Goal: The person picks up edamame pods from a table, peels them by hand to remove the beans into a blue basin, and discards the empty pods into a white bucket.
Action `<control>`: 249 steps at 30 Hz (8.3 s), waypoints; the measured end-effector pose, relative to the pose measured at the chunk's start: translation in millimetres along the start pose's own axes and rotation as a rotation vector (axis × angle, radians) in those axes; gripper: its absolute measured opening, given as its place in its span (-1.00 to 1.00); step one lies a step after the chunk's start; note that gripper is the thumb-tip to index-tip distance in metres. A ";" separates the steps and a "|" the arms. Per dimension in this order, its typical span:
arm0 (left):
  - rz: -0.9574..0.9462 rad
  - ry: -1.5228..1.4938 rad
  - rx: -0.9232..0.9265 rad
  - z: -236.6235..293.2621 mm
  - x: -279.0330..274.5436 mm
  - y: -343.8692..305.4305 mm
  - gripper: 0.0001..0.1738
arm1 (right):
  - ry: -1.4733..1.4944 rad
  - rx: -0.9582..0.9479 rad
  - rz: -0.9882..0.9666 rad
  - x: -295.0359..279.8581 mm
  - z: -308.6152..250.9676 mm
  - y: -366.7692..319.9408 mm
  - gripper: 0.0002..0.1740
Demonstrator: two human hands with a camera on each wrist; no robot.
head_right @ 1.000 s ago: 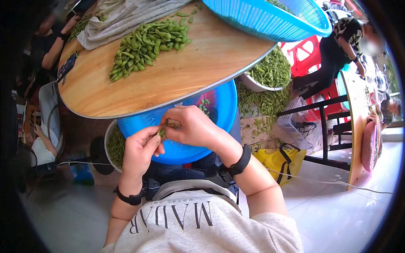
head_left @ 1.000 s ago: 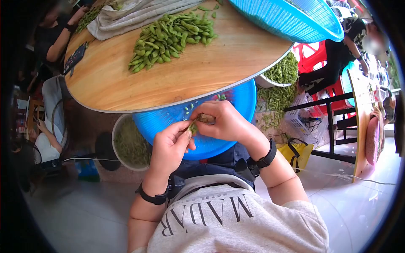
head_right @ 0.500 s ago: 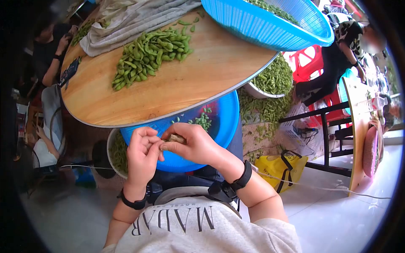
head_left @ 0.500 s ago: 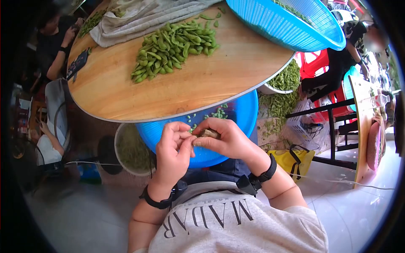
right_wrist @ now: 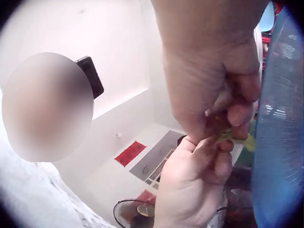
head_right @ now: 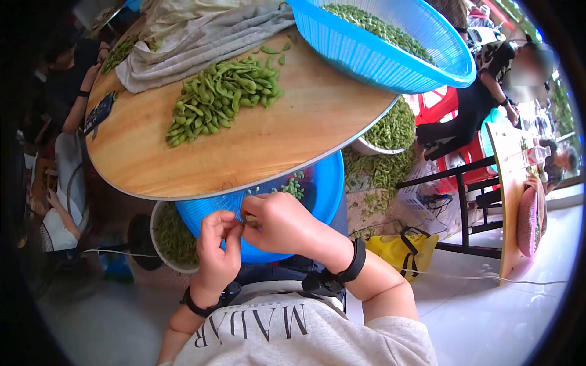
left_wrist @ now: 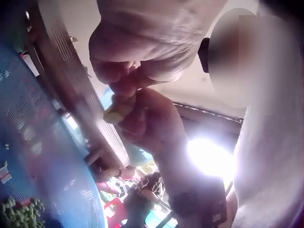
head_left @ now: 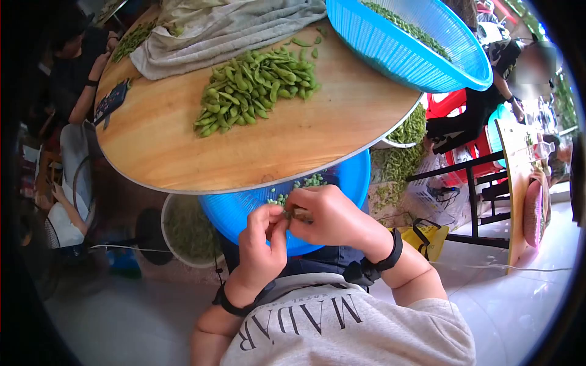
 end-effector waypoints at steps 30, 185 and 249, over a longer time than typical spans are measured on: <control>0.200 0.305 -0.026 12.7 -74.8 15.7 -0.87 | -0.383 0.095 0.471 -98.5 41.9 95.4 -0.74; 0.106 0.432 0.321 60.2 -13.4 13.3 -0.89 | 0.712 0.039 0.030 3.0 1.5 -4.7 -0.67; 0.222 0.229 -0.096 -5.5 -57.2 1.2 -0.86 | -0.146 -0.103 0.033 -26.6 -17.6 -7.8 -0.70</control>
Point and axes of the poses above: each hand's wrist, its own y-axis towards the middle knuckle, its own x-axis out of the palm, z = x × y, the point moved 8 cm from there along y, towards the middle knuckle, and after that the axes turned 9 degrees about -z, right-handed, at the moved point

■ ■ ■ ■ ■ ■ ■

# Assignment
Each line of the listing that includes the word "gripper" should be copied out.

# Solution to this exercise
Action `<control>`: 249 steps at 30 Hz (8.3 s), waypoints; the measured end-effector pose, relative to the pose measured at the chunk's start: translation in millimetres along the start pose's own axes and rotation as a rotation vector (axis × angle, radians) in those axes; gripper: its absolute measured opening, given as its place in its span (-1.00 to 1.00); step one lies a step after the chunk's start; note that gripper is the thumb-tip to index-tip distance in metres. A ";" separates the steps and a "|" the arms. Per dimension in this order, its typical span:
  - gripper: 0.0001..0.1738
  - gripper: 0.0002..0.1740

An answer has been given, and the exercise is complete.